Des choix drastiques
Mais Biocoop est plus soucieuse de partage de valeur que d’accessibilité à tout prix et si le bio doit être abordable, c’est à l’aune de la défense des filières françaises, explique le leader de la filière, avec notamment 99% de produits d’origine française. sur sa marque propre, 15% de produits locaux, et les initiatives d’économie sociale et solidaire qu’elle promeut à travers 150 produits à prix engagés, 10% moins chers qu’en GSS.
« La marque n’a pas hésité à faire des choix drastiques comme se retirer de l’offre de produits bio commercialisés par les filiales de grands groupes ou arrêter la distribution de bouteilles d’eau en plastique, quitte à supprimer une poche de chiffre d’affaires »rappelle Cédric Ducrocq, président du groupe de conseil Diamart.
Biocoop veut réaffirmer les valeurs du bio
Défendre la souveraineté alimentaire à travers une offre française à 87%.
Contribuer à l’économie sociale et solidaire à travers des produits marqués « prix engagés ».
Soutenir agriculture biologique durable et lutte contre l’ultra-transformation.En chiffres
+ 8 % : l’évolution du chiffre d’affaires, à 1,6 milliard d’euros en 2024
740 magasins- (+14 en 2024)
Source: Biocoop
Henri Godron, président de la coopérative Biocoop« Notre croissance s’explique principalement par une augmentation de la fréquentation. Aujourd’hui, nous ouvrons un nouveau chapitre. Le marché bio a de l’avenir. Nous continuerons de partager nos valeurs qui encouragent les pratiques vertueuses. »
Malgré cette approche radicale, ou grâce à elle, la marque a réussi à gagner en puissance sans faire de compromis.
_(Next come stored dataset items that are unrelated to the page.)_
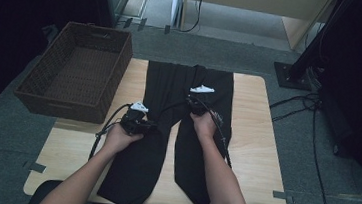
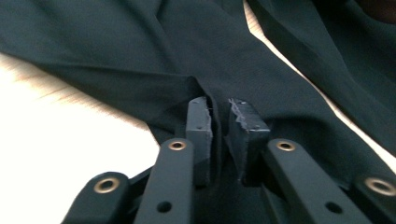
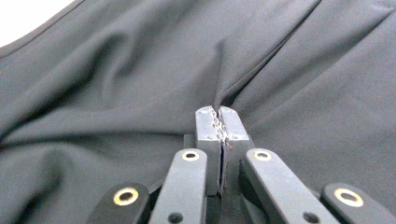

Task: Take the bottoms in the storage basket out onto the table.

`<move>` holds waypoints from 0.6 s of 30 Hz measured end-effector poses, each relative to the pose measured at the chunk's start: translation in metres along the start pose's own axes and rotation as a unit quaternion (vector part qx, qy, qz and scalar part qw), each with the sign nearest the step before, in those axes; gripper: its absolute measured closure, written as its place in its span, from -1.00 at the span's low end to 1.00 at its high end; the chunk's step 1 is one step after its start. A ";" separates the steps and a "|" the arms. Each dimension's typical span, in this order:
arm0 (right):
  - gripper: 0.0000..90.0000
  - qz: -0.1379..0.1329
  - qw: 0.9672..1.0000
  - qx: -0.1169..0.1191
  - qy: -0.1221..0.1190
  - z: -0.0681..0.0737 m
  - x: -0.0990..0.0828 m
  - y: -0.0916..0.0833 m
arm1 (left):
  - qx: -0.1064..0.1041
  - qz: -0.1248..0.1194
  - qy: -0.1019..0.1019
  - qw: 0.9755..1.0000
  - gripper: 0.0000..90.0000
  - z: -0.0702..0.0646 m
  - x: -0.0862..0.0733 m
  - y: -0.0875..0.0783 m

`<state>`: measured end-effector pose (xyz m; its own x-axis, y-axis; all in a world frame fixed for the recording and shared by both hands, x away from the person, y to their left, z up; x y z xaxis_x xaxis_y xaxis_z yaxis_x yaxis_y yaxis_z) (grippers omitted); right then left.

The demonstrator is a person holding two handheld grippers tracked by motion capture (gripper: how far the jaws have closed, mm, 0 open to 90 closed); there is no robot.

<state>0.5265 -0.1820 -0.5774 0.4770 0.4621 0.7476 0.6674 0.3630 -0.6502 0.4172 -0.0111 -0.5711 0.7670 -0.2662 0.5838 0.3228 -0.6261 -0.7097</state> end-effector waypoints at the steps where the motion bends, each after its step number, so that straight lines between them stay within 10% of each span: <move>1: 0.99 0.003 1.000 0.001 -0.008 0.000 -0.003 -0.003 | -0.004 0.003 -0.008 1.000 0.62 0.001 0.001 -0.001; 5: 0.99 0.003 1.000 0.009 -0.002 -0.001 -0.014 -0.016 | -0.012 -0.013 -0.026 0.999 0.51 0.002 0.009 -0.008; 18: 0.99 -0.003 0.999 0.049 -0.013 0.033 -0.039 -0.052 | 0.015 -0.032 0.005 0.999 0.22 0.000 0.049 -0.010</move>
<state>0.4548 -0.1924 -0.5771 0.4564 0.4801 0.7491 0.6108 0.4432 -0.6561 0.4514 -0.0181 -0.5356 0.7384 -0.2334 0.6327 0.3880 -0.6204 -0.6816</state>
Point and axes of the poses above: each handheld gripper's, and its own axes: y roughly forward along the jaws, x roughly out of its top, z roughly to its left, the point moved 9 cm from there along y, roughly forward along the jaws, and after that the axes turned 14 degrees about -y, right-handed, at the moved point
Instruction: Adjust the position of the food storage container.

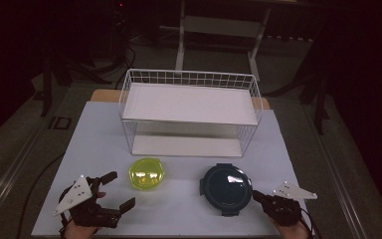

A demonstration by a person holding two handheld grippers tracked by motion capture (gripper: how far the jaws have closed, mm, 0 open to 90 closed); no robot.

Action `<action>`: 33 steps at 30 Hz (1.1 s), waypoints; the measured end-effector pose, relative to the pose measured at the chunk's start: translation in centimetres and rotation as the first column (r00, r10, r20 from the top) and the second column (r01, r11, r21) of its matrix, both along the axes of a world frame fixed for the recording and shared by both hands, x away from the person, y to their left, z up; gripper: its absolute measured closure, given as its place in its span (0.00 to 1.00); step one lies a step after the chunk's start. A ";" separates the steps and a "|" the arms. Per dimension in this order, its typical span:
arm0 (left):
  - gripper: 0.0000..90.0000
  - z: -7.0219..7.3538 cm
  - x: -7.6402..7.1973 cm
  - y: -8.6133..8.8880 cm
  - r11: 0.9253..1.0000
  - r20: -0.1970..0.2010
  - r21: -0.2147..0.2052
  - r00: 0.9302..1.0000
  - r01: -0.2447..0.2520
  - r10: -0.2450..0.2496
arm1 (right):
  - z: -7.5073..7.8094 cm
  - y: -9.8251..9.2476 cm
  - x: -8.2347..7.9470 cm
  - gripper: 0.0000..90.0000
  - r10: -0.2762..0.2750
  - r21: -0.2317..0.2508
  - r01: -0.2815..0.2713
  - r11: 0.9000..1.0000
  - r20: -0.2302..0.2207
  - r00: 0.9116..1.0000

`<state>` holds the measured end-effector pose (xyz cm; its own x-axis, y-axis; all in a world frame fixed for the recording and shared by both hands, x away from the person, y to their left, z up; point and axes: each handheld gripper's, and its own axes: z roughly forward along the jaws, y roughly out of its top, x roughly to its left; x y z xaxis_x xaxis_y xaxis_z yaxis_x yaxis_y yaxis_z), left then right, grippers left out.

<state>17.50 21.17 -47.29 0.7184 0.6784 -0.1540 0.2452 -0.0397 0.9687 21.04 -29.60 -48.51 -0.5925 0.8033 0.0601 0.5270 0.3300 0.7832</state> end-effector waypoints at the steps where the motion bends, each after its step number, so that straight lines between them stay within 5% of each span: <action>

Le désengagement des grandes surfaces vis-à-vis des produits bio lui a profité. « Notre croissance s’explique principalement par une augmentation de la fréquentation, précise Henri Godron. Aujourd’hui, nous ouvrons un nouveau chapitre. Le marché bio a de l’avenir. Nous continuerons de partager nos valeurs qui encouragent les pratiques vertueuses. » Avec la capacité de penser sur le long terme grâce à son modèle coopératif et sa gouvernance intégrant magasins, salariés, producteurs et consommateurs.
Le temps presse pour Naturalia, dont l’ambition est aujourd’hui de prendre de l’ampleur grâce à la franchise et à la gestion locative. Elle a affaire à un groupe Casino endetté à hauteur de 1,6 milliard et qui n’a pas fini de payer les plans sociaux dans ses différentes enseignes.